クラピカと言えばいつもマジメ。

俺はそういうイメージを持ってた。













天空闘技場で過ごす時間はあっという間のようだったけど。

だけどハンター試験はもっと長かったような。

でもそれでいてあっという間だったような。

俺には分からない。













トリックタワーで50時間も暇を持て余すことになったときは長かったのだけは確か。

あのオッサンが懸けで負けたせいだけど、それを攻める奴なんていなかった。

皆なんだかんだでお人よしだ。





俺とゴンは寝るとき以外は部屋にあるゲームをしていた。

流石に最新のゲームはなかったけど、ちょっと型落ちしたゲームくらいならあった。

ゴンはどうも凄い田舎(ていうか離れた小さい島)出身なためか、ゲームには疎かった。

俺が何度も説明して、だんだん上手くなってきた。

理解するのに時間はかかるが、一度コツを掴むと結構早い。

二人で盛り上がってゲームをしていると、

「二人ともそんなにずっとゲームをしていると目が疲れるぞ。」

とかクラピカが言ってきた。

マジメなクラピカらしいなあ、とか思った。

俺はゴンとかオッサンとはふざけたりしてたけど、あんまりクラピカと話してない。

嫌いとか苦手ってわけじゃないけど、何故かあんまり話す機会がなかった。

だから、そんなこと言われて、どうすれば良いかと思ったが、

ふとある考えが浮かんだ。

「大丈夫だって!クラピカもゲームやってみようぜ。」

「興味ない。遠慮しておくよ。
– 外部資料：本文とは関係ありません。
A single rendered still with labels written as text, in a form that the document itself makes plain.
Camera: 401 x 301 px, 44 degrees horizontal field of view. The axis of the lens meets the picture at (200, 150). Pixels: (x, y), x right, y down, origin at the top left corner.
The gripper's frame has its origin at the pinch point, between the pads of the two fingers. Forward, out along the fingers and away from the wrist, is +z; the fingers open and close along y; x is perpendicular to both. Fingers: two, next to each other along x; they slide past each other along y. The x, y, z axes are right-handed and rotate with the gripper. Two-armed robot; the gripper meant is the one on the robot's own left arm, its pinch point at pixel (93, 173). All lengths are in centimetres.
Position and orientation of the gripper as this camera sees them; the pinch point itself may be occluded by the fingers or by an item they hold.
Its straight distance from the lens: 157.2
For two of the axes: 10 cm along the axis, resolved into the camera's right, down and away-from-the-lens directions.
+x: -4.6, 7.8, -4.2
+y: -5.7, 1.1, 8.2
」

・・・ノリの悪い奴。

でもこういうマジメな奴って、ちょっとからかいたくなるって言うか。

遊びたくなるんだよなあ。

「えー、楽しいって。なー、ゴン!」

「うん、はじめはよく分からなかったけど、結構楽しいよ!

クラピカもやろうよ!」

ゴンの無邪気な笑顔に、クラピカが「う・・・」と迷ったような顔をした。

こういうとき、ゴンは最高に使える奴だと思う。

「なーやろうぜー。こういうのは大勢でやったほうが楽しいんだから。」

「これ、四人まで一緒に出来るんだって!やってみようよクラピカ!」

クラピカは渋っていたが、

「・・・少しだけだからな。」

と読んでいた本を閉じると、俺の横に座った。


「違う違う!そこで右だって右右ー!!」
「え、そこってどこだ?」
「そこはそこだよクラピカ!!今今!今そこそこ!!」
「こ、ここか!?」
「違うってあー!!はい一体死んだー。」
「クラピカってゲーム下手だねー。」
「ゴンより下手かもしんねーな・・・。」
「し、仕方ないだろう!私はこんなのしたことなし・・・」
「俺だって今日がはじめてだよ?」
「こりゃあゲーム音痴だな。しかも重症。」
「ま、まだちょっとしかしてないではないか!まだ決めつけるのは早いだろう!」
「あ、ほらほらクラピカ、喋ってる間にはじまってるよ!」


はじめてみたらクラピカの奴、必死になってるんだから面白い。
さっきまで「目が疲れる」とか言ってたくせに。
これだからマジメな奴は遊び甲斐がある。
・・・というかこいつ、こんな顔出来るんだな。
無茶苦茶悔しがったり、喜んだり。
いつも冷静な奴かと思ってた。
まあこいつだって、年下の俺が言うのもなんだけど、子どもだもんな。
普通にゲームして普通に悔しがって普通に喜ぶ。
殺し屋のエリートの俺だってそうなんだから、子どもっていうのは皆そうなのかもしれない。



50時間はとても長かった。
でも、新しい発見があった。
それはとても小さな発見だけど。
何故か大きな発見だった気もする。
嬉しいような楽しいような。
なんか俺には分からないけど。



ただ、天空闘技場で、暇なとき。
ゴンとゲームをしてると、クラピカとゲームをしたのを思い出す。
「そういえば、クラピカはゲーム下手だったね。」
俺と同じ気持ちなのか、ゴンが呟いた。
「ああ。ある意味天才的だった。」
「また会ったら、違うゲームしてみようよ。違うゲームなら出来るかもしれないよ!」
「それはどうかなー。あいつは基本、ゲームに向いてないと思うぜ?」
ゴンと二人で楽しいけれど、
あの賑やかすぎたハンター試験が少し懐かしかった。